Exercise instructions
Your copy should begin at the line containing "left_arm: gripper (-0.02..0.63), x" and end at the last line of the records; transcribe those lines exactly and leave out every picture.

Stored dataset items
+===+
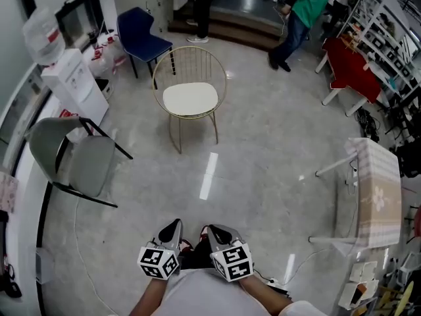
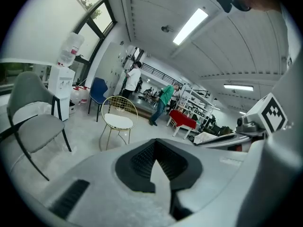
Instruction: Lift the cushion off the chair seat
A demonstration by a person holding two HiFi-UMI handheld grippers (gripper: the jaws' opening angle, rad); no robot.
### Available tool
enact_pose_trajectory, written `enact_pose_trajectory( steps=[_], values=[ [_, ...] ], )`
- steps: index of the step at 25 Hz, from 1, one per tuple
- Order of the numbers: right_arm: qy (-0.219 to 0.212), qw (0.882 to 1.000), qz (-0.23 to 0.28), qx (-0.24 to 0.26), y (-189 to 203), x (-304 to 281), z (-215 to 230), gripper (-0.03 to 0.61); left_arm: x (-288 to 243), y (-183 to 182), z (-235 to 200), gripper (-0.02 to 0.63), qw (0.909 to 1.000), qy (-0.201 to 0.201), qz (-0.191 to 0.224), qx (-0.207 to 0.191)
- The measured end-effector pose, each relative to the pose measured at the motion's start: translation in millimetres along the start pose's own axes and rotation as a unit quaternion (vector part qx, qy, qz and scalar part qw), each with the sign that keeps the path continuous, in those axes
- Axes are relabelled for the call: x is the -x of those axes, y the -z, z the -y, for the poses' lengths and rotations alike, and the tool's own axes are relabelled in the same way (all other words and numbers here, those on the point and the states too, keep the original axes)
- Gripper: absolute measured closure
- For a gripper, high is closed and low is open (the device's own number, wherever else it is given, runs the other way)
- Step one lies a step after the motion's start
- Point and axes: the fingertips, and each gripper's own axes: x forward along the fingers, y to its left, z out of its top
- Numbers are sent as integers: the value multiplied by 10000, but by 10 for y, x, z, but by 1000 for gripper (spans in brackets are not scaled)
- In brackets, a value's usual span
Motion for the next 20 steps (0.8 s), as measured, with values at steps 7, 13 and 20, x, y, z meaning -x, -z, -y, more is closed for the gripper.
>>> enact_pose_trajectory(
  steps=[7,13,20],
  values=[
    [-250,9985,371,-327,-155,41,258,574,-154,-167,307,609,9996,-72,80,-247],
    [-319,9975,509,-372,-269,27,483,572,-274,-357,384,609,9993,-352,87,42],
    [-453,9972,486,-350,-258,8,680,572,-566,-273,539,609,9995,-297,-33,-132]
  ],
)
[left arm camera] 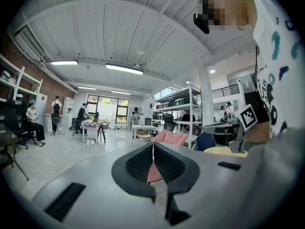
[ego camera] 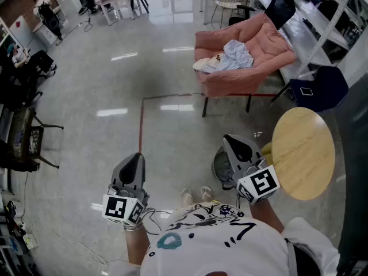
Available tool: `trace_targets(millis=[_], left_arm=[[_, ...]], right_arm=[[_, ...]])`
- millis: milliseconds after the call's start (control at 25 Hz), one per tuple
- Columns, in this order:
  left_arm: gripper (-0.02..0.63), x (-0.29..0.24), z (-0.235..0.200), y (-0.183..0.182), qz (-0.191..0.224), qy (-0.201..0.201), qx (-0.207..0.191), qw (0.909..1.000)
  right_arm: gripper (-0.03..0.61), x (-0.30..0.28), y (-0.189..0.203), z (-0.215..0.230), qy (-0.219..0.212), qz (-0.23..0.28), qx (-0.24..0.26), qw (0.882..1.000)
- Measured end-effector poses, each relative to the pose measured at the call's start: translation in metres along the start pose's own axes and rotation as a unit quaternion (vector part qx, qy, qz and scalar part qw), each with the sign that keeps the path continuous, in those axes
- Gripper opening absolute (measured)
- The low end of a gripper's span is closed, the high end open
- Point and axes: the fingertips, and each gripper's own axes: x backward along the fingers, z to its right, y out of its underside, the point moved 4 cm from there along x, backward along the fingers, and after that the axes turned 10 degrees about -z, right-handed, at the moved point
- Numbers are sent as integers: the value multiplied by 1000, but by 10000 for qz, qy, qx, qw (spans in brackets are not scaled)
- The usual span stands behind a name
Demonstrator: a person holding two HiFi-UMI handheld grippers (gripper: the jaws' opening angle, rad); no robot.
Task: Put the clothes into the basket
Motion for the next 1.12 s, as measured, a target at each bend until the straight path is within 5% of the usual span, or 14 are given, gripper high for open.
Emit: trace_targets(millis=[360, 720, 1120], left_arm=[[18, 4, -37, -1, -49, -62, -114, 9999], [18, -12, -53, 16, -200, 246, -29, 9995], [18, -67, -85, 5, -390, 243, -17, 9989]], right_arm=[[26, -31, -10, -15, 11, 26, 348, 9994], [28, -53, -6, -30, -149, 137, 164, 9997], [29, -108, -7, 14, 14, -67, 293, 9995]])
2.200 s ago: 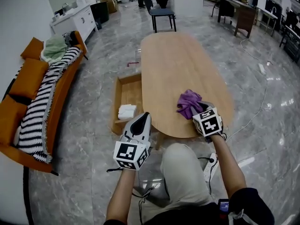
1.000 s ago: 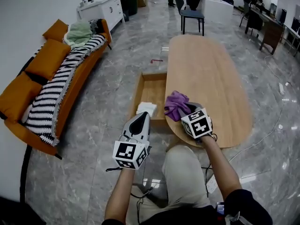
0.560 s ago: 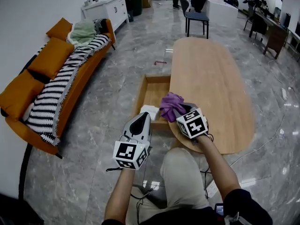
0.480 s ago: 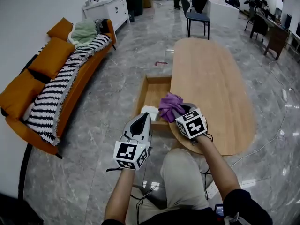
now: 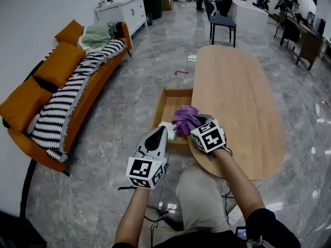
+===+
Result below
  left_arm: gripper (-0.02..0.63), x (-0.29..0.24), z (-0.235..0.200), y (-0.183..0.182), qz (-0.191..0.224), qy (-0.201..0.201), qx (-0.207..0.191), qw (0.909..1.000)
  right_arm: gripper (-0.03..0.61), x (-0.30..0.28), y (-0.189..0.203), z (-0.215..0.230), qy (-0.219..0.212), qz (-0.23..0.28), qx (-0.24..0.26), qw (0.882..1.000)
- Measured end-effector poses, each relative to the pose measured at the call's start: translation in metres along the start pose's own axes and rotation as a unit quaternion (vector part qx, qy, qz and scalar part qw), each with the sign that keeps the path continuous, in those axes
- Gripper opening absolute (measured)
- The low end of a gripper's span is closed, the high end open
- Point and axes: the fingertips, and each gripper's own axes: x backward along the fingers, z to its right, y out of its underside, the point moved 4 cm from there along x, backward along the fingers, and after that the axes turned 10 degrees about -z, right-handed, at the moved point
- Numbers are sent as integers: the value multiplied by 1000, but by 10000 for qz, qy, qx, qw (spans in brackets are not scaled)
- The usual span stands behind a name
Demonstrator: a person holding two HiFi-UMI handheld grippers (gripper: the jaws' opening angle, rad); no robot.
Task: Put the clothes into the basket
Motion for the next 1.12 s, as measured, a target at each bend until the straight path is within 5% of the usual span, or 14 are given, gripper high for open.
Emit: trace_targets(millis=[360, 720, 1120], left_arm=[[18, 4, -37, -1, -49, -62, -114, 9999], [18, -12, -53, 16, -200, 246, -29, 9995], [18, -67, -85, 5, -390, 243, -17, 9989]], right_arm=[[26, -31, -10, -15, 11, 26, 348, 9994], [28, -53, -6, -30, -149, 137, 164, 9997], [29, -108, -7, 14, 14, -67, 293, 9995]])
2.200 s ago: 
1.000 s ago: 
0.560 s ago: 
0.480 s ago: 
now: 

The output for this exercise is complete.